Monday, May. 30, 1949
In the Midst of Life
Al Robbins, a 28-year-old stationery salesman and free-lance photographer, sometimes picks up extra money by selling spot news pictures to the New York Journal-American. One day last week, he was standing outside a Manhattan parochial school on his sales route, talking to a priest, when a youngster ran up and gasped: "Father, a little boy's been hit by a truck." Grabbing his camera from his car, Robbins ran after the priest.

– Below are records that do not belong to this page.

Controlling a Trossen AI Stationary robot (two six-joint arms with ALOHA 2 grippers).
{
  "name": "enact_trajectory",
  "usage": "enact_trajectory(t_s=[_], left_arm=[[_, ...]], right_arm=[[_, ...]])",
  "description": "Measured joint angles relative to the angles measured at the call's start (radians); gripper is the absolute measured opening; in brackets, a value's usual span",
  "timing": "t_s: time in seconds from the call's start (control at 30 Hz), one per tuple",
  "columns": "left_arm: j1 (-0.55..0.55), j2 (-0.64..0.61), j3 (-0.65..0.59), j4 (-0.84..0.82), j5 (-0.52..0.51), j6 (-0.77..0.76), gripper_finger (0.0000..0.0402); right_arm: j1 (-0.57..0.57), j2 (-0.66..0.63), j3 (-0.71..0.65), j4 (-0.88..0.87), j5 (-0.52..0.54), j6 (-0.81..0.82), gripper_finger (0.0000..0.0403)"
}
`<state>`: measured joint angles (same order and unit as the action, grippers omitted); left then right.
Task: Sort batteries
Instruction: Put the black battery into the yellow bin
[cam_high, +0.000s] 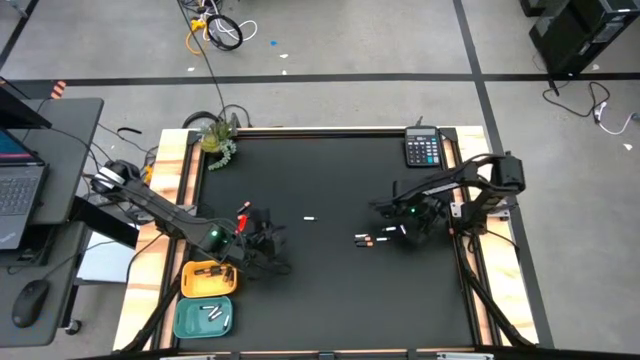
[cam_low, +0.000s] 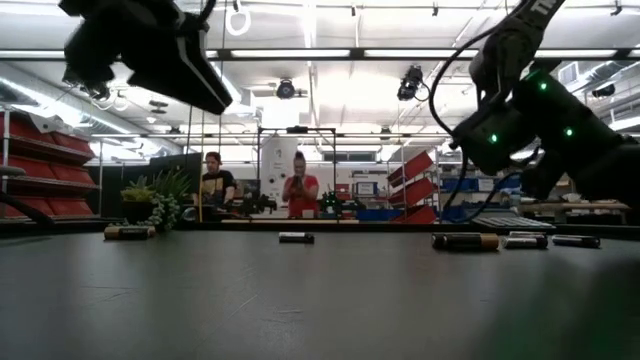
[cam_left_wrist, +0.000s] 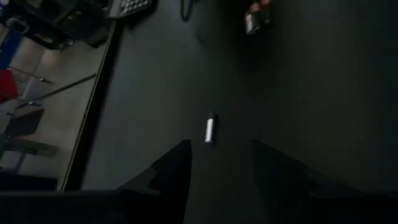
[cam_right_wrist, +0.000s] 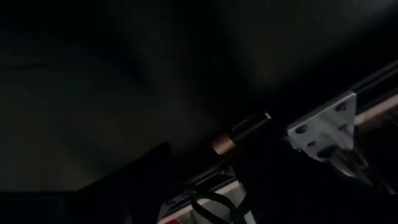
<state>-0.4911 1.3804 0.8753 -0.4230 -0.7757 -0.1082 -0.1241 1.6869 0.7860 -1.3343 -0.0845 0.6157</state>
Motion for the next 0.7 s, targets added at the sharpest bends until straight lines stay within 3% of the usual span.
enact_trajectory(t_s=[0.2,0.43,0.57,0.7], left_arm=[[0.0,0.001,-0.079,0.148,-0.042,0.0,0.0172],[-0.001,0.001,-0.126,0.223,-0.043,-0.007,0.0172],[-0.002,0.001,-0.127,0.224,-0.042,-0.011,0.0172],[-0.002,0.001,-0.127,0.228,-0.042,-0.012,0.0172]], right_arm=[[0.02,0.051,-0.001,0.003,0.095,0.189,0.0263],[0.058,0.021,-0.003,-0.025,0.351,0.418,0.0244],[0.104,0.02,-0.003,-0.029,0.36,0.473,0.0234],[0.151,0.02,-0.003,-0.015,0.353,0.649,0.0229]])
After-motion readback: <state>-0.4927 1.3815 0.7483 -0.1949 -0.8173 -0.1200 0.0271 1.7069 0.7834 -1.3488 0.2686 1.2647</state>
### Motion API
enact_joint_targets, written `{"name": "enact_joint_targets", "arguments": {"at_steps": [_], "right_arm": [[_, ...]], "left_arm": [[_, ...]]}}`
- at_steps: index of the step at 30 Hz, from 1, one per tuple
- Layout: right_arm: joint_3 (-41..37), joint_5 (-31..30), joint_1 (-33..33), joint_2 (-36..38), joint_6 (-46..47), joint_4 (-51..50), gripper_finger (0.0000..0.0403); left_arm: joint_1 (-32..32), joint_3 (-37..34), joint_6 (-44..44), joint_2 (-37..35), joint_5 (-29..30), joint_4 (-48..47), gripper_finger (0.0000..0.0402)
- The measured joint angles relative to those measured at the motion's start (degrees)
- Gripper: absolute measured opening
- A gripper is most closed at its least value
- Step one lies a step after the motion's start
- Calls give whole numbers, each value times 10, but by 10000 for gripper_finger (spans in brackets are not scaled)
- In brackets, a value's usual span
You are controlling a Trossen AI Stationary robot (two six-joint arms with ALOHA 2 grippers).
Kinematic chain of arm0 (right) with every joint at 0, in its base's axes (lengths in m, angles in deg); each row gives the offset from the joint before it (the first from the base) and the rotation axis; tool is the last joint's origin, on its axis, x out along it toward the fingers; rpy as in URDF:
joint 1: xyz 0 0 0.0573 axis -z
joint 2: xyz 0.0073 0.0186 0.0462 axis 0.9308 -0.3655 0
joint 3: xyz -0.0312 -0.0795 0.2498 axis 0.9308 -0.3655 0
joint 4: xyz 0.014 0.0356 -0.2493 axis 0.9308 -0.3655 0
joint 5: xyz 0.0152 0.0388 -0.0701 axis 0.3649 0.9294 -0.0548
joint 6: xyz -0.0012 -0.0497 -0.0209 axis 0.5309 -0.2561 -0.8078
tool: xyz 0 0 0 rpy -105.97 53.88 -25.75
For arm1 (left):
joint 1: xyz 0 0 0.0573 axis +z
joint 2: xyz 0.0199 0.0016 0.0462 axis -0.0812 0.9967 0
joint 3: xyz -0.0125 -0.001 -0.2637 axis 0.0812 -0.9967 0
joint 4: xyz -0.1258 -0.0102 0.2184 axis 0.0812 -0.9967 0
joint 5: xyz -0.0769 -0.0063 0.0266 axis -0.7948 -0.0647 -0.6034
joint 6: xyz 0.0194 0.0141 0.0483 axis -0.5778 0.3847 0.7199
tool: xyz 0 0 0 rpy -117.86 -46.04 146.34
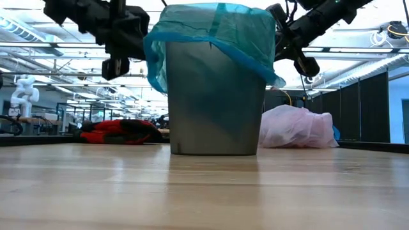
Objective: Place trash/remove bag and relplace
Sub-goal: Insert the new blue trash bag into the trash bin
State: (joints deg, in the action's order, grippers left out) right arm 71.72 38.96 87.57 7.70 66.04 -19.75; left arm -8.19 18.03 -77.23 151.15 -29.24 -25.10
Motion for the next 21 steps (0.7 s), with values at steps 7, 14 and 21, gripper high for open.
{"name": "enact_joint_targets", "arguments": {"at_steps": [7, 14, 21], "right_arm": [[0, 1, -3, -41, -60, -2, 0], [0, 37, -31, -75, -65, 19, 0], [0, -5, -63, 48, 14, -111, 0]], "left_arm": [[4, -11, 1, 29, 13, 26, 0], [16, -11, 15, 61, 17, 26, 0], [18, -11, 15, 70, 17, 27, 0]]}}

They found seven-year-old Michael Nordquist lying in the street, where a coal truck had hit him as he stepped off the curb. Still clutched in Michael's hand was the change that a baker had given him a few minutes earlier; he had just picked out a cake for the party to celebrate his first communion the next day. As the priest, a nurse and a passer-by knelt to comfort Michael in the few minutes left of his life, Robbins shot five pictures. Generously, he offered two of them to his old friend Bob Wendlinger, 27, a free-lance photographer for the New York Daily Mirror whose own camera had suddenly jammed.
Next day, Al Robbins' best shot of the dying boy (see cut) made Page One of the Mirror. (Another Robbins picture of the same scene was on Page 20 of the Journal-American). Bob Wendlinger's byline was on the Mirror cut, but Robbins had the satisfaction of having taken a memorable picture, poignant with the tragedy that lurks on a city's streets.